● Prompt
Each line below with the string "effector" should be copied.

● Information shown
+++
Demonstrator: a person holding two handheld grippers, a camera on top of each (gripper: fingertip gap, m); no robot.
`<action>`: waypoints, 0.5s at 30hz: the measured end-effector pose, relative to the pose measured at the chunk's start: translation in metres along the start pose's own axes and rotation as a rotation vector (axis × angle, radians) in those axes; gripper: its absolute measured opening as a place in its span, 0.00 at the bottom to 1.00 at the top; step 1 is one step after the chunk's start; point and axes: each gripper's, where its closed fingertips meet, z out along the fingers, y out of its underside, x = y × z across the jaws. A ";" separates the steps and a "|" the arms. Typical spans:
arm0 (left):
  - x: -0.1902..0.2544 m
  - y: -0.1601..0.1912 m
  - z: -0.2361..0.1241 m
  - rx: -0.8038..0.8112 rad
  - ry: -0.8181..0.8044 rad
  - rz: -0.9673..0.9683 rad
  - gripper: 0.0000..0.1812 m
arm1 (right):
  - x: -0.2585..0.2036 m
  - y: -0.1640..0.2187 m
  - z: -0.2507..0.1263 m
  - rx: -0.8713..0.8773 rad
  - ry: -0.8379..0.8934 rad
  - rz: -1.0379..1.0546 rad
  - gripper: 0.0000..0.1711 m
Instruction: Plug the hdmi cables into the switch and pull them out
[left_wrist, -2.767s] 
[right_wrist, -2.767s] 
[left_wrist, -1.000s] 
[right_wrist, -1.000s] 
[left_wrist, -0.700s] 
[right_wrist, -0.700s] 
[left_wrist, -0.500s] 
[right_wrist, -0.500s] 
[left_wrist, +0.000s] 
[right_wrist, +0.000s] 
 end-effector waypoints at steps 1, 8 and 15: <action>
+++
● Reply to the exercise
`<action>`: waypoints, 0.5s at 30hz: the measured end-effector pose, relative to the pose measured at the chunk's start: translation in metres along the start pose's own axes and rotation as a rotation vector (axis × angle, radians) in those axes; gripper: its absolute measured opening as a place in its span, 0.00 at the bottom to 1.00 at the top; step 1 is one step after the chunk's start; point and axes: each gripper's, where its closed fingertips meet, z out along the fingers, y out of its underside, x = y × z across the jaws. A ";" separates the steps and a "|" the arms. Typical spans:
 end-effector waypoints at steps 1, 8 and 15: <action>

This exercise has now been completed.